There are a number of strategies to consider with digital signage. Placement of monitors should be carefully thought through to ensure they are at points where most or all employees will have the chance to see them. A main hallway, cafeteria, or break room may be a preferable location. Content can consist of corporate messaging, worksite information, weather updates, human-interest topics, and anniversaries, and birthday announcements, just to mention a few ideas. Changing out the content on a regular basis and keeping a good mix of information is a best practice for the use of digital signage.
Building an ecosystem around internal training is critically important to protecting your training investments. Adults are creatures of habit, and training alone does not ensure an impactful training program. “Sit and Get” training is evolving with the inclusion of 24/7 communication programs as a holistic training system in which training is complemented by contextually coordinated posters, huddle guides, digital signage content, and on-the-floor observations. This systematic approach encourages supervisor-employee interaction as the key resource for learning, accompanied by the use of print and digital media. In a recent beta test of several manufacturing companies, retention test scores rose an average of 5% when using a coordinated communications program in addition to traditional training.
There is no more powerful reinforcement post-training tool than an engaged, knowledgeable supervisor coaching his or her employees with huddle guides and on-the-floor observations, while using posters and digital signage as additional reinforcement touch points.
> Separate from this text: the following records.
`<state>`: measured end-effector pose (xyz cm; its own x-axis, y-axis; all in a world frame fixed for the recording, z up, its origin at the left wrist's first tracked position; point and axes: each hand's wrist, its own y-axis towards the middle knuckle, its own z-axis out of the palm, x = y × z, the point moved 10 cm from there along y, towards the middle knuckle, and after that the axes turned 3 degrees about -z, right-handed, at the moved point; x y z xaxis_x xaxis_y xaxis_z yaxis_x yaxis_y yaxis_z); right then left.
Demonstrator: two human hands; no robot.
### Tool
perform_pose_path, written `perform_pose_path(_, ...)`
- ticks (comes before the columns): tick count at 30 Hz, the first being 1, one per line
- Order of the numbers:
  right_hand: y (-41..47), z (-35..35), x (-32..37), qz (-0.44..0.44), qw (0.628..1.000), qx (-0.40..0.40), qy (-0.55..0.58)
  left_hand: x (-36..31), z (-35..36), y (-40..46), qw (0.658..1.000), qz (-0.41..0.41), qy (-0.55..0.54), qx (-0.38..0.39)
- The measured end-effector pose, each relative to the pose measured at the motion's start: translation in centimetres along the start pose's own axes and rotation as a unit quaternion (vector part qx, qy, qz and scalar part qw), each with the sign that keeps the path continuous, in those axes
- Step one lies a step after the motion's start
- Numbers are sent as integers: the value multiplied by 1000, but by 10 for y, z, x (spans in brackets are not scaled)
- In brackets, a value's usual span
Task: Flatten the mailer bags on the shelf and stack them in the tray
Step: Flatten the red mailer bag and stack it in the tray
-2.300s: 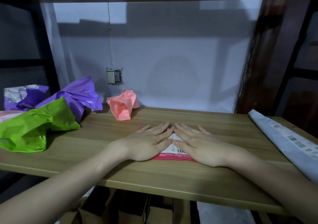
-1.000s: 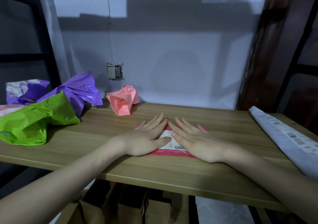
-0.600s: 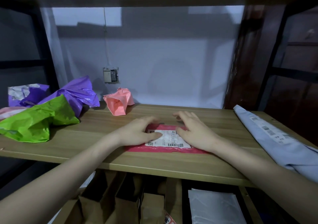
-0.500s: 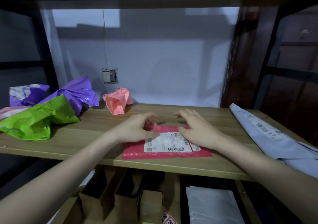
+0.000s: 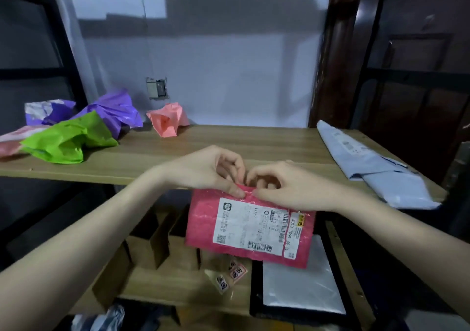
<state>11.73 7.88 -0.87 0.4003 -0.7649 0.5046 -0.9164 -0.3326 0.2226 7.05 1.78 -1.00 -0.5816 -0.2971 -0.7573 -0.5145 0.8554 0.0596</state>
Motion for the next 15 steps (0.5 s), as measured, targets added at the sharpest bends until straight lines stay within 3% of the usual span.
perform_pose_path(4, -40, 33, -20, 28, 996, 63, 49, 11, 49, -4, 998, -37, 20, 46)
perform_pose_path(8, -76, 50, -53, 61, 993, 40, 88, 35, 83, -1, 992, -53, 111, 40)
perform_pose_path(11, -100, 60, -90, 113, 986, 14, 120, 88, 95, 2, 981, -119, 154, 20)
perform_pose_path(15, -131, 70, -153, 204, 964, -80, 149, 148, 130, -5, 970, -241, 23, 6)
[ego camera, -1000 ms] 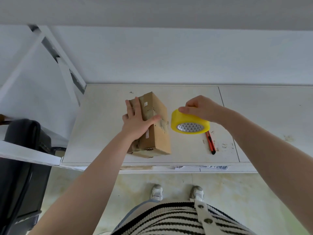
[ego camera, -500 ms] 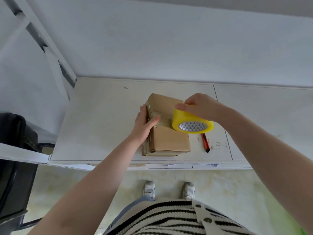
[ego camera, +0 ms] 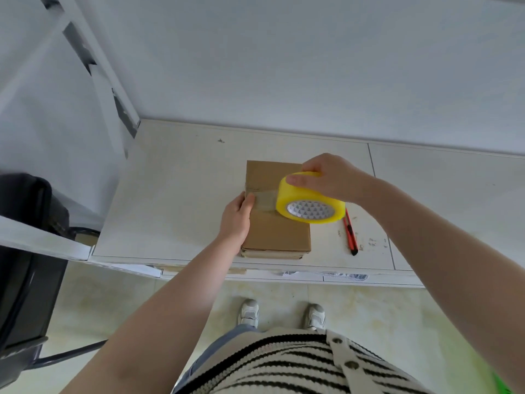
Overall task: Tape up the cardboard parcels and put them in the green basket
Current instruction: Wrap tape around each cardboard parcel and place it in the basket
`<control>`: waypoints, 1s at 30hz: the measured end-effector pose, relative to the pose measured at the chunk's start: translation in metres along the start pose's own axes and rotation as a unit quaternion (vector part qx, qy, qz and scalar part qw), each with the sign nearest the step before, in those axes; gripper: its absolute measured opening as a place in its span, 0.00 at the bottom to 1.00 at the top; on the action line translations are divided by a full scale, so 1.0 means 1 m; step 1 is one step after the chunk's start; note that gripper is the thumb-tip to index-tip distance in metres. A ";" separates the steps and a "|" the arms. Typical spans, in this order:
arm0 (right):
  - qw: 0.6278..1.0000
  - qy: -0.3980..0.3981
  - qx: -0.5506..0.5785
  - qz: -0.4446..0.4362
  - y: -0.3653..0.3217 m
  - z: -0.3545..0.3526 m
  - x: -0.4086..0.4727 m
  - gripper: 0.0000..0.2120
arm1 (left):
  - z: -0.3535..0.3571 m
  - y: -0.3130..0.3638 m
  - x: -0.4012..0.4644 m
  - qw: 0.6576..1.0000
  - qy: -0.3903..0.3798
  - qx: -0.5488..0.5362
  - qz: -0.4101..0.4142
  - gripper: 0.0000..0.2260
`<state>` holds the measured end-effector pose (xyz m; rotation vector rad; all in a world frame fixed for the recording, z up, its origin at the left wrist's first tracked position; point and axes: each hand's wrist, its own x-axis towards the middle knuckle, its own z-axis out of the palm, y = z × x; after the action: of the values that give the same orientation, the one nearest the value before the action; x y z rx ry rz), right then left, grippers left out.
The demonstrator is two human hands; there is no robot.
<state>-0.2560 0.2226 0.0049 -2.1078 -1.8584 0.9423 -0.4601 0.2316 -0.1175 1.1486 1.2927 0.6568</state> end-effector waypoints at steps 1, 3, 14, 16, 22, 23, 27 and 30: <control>1.000 0.012 -0.018 0.009 0.007 -0.003 -0.002 0.24 | 0.000 -0.001 0.001 1.000 0.007 0.010 0.009 0.11; 0.996 0.024 -0.079 0.033 0.023 -0.007 -0.010 0.29 | 0.000 -0.003 0.002 0.999 0.009 0.029 0.017 0.14; 0.986 -0.031 -0.071 0.150 0.091 0.039 -0.007 0.25 | -0.007 -0.004 0.005 0.995 -0.029 0.092 0.038 0.16; 0.985 -0.038 -0.057 0.155 0.099 0.044 -0.006 0.25 | -0.004 -0.002 0.003 0.994 -0.039 0.094 0.031 0.17; 0.985 -0.049 -0.044 0.160 0.105 0.050 0.000 0.27 | -0.004 0.003 0.006 0.979 -0.066 0.188 0.045 0.19; 0.985 -0.051 -0.048 0.160 0.105 0.050 0.001 0.26 | -0.004 0.003 0.007 0.969 -0.069 0.233 0.042 0.20; 0.984 -0.039 -0.066 0.161 0.107 0.054 0.001 0.26 | 0.004 0.011 0.010 0.820 0.033 0.558 0.123 0.28; 0.984 -0.026 -0.068 0.161 0.108 0.057 -0.003 0.26 | 0.029 0.027 0.011 0.792 0.023 0.552 0.260 0.31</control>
<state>-0.1986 0.1823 -0.0951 -2.5447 -1.6772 0.9666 -0.4244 0.2427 -0.1001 2.5284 1.4164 0.2468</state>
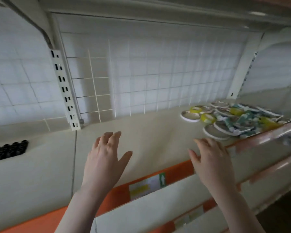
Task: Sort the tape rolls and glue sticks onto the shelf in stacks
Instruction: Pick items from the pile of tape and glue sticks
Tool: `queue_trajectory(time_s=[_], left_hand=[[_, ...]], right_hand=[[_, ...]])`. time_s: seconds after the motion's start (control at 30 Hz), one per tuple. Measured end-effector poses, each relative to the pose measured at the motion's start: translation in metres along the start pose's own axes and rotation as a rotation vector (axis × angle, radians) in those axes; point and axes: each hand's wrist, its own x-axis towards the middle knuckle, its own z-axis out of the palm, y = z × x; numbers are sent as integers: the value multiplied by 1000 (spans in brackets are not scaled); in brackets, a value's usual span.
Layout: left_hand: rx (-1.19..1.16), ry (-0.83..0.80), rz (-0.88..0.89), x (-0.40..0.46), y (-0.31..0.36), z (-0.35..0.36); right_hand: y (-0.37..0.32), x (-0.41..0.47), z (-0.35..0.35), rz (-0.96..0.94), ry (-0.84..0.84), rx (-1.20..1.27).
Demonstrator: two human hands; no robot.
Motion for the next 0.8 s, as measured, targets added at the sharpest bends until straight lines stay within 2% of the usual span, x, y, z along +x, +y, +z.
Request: queue_trajectory(time_s=[0.27,0.57,0.8], left_hand=[[-44,-8,45,73,67,75],[-31,-3,53,125,146,127],[-9,29,-89,114,214,184]], right_hand=[[95,49,41,47,-19,12],[199,101,57,55,-6,72],[272,130,71,-80,-117,200]])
Taking a training program to a training ecosystem is a smart move.
Advances in technology will continue to play a role in all facets of business. Keeping abreast of digital learning trends is important for training programs that are looking to evolve into training ecosystems. Don’t be afraid to try new things and evaluate the latest and greatest. It will keep programs fresh, learners interested, and provide the forward momentum needed to transition employee learning within your company from adequate to stellar.